Old dogs, new format

Veterans who were surprise hits at the biggest show in international T20

Jayawardene signed off from T20 internationals after the 2014 tournament, finishing as the highest run-getter for Sri Lanka © Getty Images

Mahela Jayawardene
Sanath Jayasuriya's reputation as a white-ball destroyer meant Jayawardene's role in Sri Lanka's T20 side wasn't well defined. But his first innings as an opener, in the 2010 World T20, yielded a 51-ball 81 on a Guyana turner, and he followed up with a century in the next game, against Zimbabwe, to put to rest all doubts over his batting position in the format. The golden run at the top continued in 2012, but an uncharacteristic reverse sweep in the final resulted in heartbreak. In 2014, he wasn't to be denied: he walked away with the trophy, and finished as the top run-getter for Sri Lanka for the third successive World T20 as well. He remains the leading run scorer over the history of the tournament.

Dilshan revolutionised batting with his audacious strokes over the wicketkeeper © AFP

Tillakaratne Dilshan
A combination of unorthodox technique and precise hand-eye coordination was key to Dilshan's reinvention of himself as a T20 opener. While the fierce cuts and pulls stayed intact, he revolutionised batting in 2009 with a fine paddle stroke over the wicketkeeper's head. The shot, soon branded the Dilscoop, found its place in cricket's dictionary, and Dilshan finished the tournament as the leading run-getter. It marked his second wind as a batsman, and the start of a purple patch that did wonders for Sri Lanka for the better part of the next three years.

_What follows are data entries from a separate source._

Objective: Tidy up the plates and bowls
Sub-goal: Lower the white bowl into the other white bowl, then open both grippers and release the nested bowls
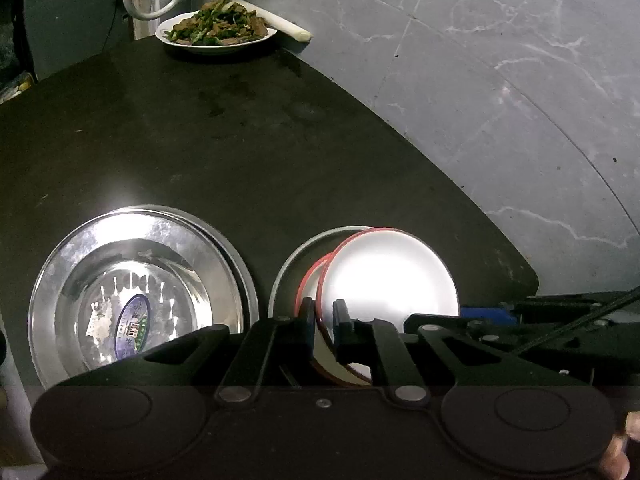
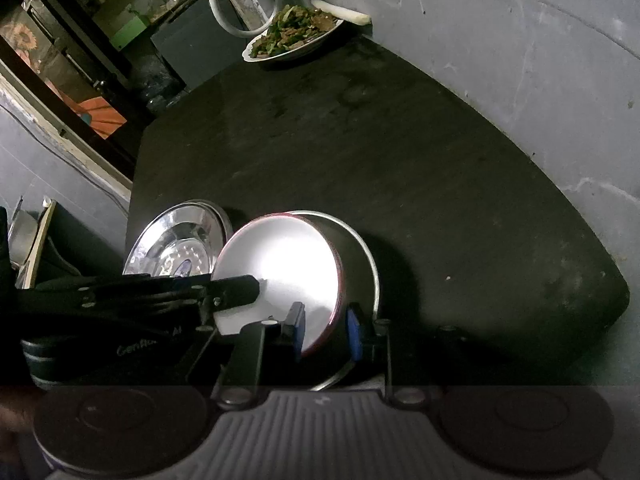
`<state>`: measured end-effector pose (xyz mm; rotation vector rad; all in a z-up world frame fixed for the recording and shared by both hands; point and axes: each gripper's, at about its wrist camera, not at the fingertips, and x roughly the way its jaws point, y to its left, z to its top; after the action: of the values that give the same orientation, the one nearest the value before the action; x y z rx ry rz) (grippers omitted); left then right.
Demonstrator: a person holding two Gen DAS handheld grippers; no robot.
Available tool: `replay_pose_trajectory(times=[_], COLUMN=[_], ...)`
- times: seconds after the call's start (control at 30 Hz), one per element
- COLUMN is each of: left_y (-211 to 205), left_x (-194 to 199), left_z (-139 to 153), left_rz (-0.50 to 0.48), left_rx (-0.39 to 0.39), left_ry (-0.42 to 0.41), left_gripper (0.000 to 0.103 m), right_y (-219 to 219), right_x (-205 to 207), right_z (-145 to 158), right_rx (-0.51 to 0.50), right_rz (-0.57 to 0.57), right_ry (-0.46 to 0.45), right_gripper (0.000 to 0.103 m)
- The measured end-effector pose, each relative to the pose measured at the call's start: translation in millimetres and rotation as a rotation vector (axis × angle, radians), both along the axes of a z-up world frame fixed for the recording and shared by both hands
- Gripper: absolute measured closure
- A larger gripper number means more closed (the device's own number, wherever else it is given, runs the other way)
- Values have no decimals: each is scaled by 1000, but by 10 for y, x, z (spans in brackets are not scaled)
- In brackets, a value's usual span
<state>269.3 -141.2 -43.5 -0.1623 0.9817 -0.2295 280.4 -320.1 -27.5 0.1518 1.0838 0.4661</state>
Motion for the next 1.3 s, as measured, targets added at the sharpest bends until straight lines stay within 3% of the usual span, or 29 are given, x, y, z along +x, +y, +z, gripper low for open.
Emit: replay_pose_trajectory(times=[0.27, 0.63, 0.67, 0.7, 0.77, 0.93, 1.17, 1.27, 1.3], left_y=[-58, -82, -80, -82, -77, -6, 172, 290, 324], left_x=[-24, -78, -84, -93, -121, -169, -319, -393, -425], left_z=[26, 83, 92, 100, 103, 75, 157, 201, 217], left_rz=[-18, -45, -49, -47, -45, -20, 53, 102, 115], left_rx=[38, 63, 66, 83, 113, 124, 96, 61, 50], left_ry=[-10, -40, -47, -52, -65, -55, -108, -129, -136], left_gripper=[91, 80, 77, 66, 61, 52, 25, 11, 7], right_y=[9, -32, -33, -33, -28, -6, -28, -53, -65], right_x=[10, -26, -39, -49, -58, -83, -144, -174, -186], right_z=[14, 55, 63, 66, 72, 116, 176, 207, 220], right_rx=[-10, -10, -14, -13, -11, -24, -27, -26, -26], right_rz=[4, -7, -5, -4, -3, -1, -20, -35, -41], right_ry=[-1, -31, -36, -38, -41, -67, -98, -111, -117], right_gripper=[76, 73, 73, 72, 70, 58, 37, 24, 16])
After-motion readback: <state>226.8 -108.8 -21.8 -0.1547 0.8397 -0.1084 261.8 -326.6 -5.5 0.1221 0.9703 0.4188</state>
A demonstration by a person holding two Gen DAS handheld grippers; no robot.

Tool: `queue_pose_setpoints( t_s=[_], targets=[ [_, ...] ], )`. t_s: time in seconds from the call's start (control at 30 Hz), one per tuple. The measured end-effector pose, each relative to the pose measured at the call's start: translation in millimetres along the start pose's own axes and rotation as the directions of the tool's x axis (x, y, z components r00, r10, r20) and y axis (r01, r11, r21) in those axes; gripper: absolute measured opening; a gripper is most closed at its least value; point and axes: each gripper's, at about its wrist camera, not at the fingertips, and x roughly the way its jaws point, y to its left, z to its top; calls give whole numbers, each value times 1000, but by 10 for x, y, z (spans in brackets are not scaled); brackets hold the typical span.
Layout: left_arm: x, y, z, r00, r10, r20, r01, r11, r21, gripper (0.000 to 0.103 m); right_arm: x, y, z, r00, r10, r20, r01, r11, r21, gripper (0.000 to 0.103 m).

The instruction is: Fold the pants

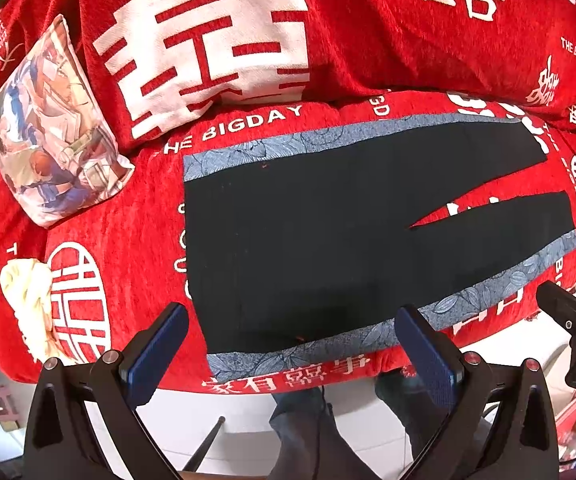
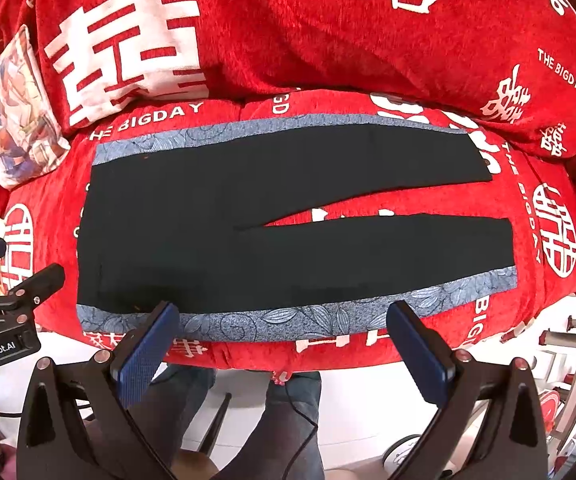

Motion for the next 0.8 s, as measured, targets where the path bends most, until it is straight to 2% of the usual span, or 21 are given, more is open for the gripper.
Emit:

Graeme Swann was miserly in the 2010 final © AFP

Graeme Swann
Small boundaries, flat pitches and heavy bats threatened to reduce spinners to a sideshow, but Swann used his guile and flight to defy the thinking that he was largely a Test specialist. His two wickets against India at Lord's in the second edition, including that of Yuvraj Singh, the wonder of the first World T20, sent the defending champions crashing out in the group stage. Equally impressive was his miserly 1 for 17 in the 2010 final against Australia, which kept the lid on the scoring, helping win England their only global title till date.

Muttiah Muralitharan played a big part in Sri Lanka's run in the 2009 tournament © Getty Images

Muttiah Muralitharan
An elbow injury put paid to his hopes of participating in the first World T20. Ageing body, broken fingers and tired wrists, they said; but he made a splash in 2009, as Sri Lanka stormed into the final. His telling contribution had come in the previous game, where he applied the choke after Chris Gayle's blitzkrieg to send West Indies packing. In the title match, even in defeat, Murali's figures were a respectable 1 for 20 off three overs. The 2010 edition, in the West Indies, was to be his last international T20 tournament.

Jacques Kallis was the highest run-scorer for South Africa in the 2010 edition © Getty Images

Jacques Kallis
T20 looked to have passed Kallis by when he was left out of South Africa's squad for the inaugural world tournament. After some serious rethinking of his approach to the format, under the eye of Ray Jennings, he transformed himself into a dynamic opener, topping the run charts for South Africa in the 2009 and 2010 editions, to go along with his more-than-useful seam bowling, before being dropped. Two years later he was back for the World T20 in Sri Lanka on the back of an impressive showing for Kolkata Knight Riders in the IPL in the course of their first title-winning run, in 2012.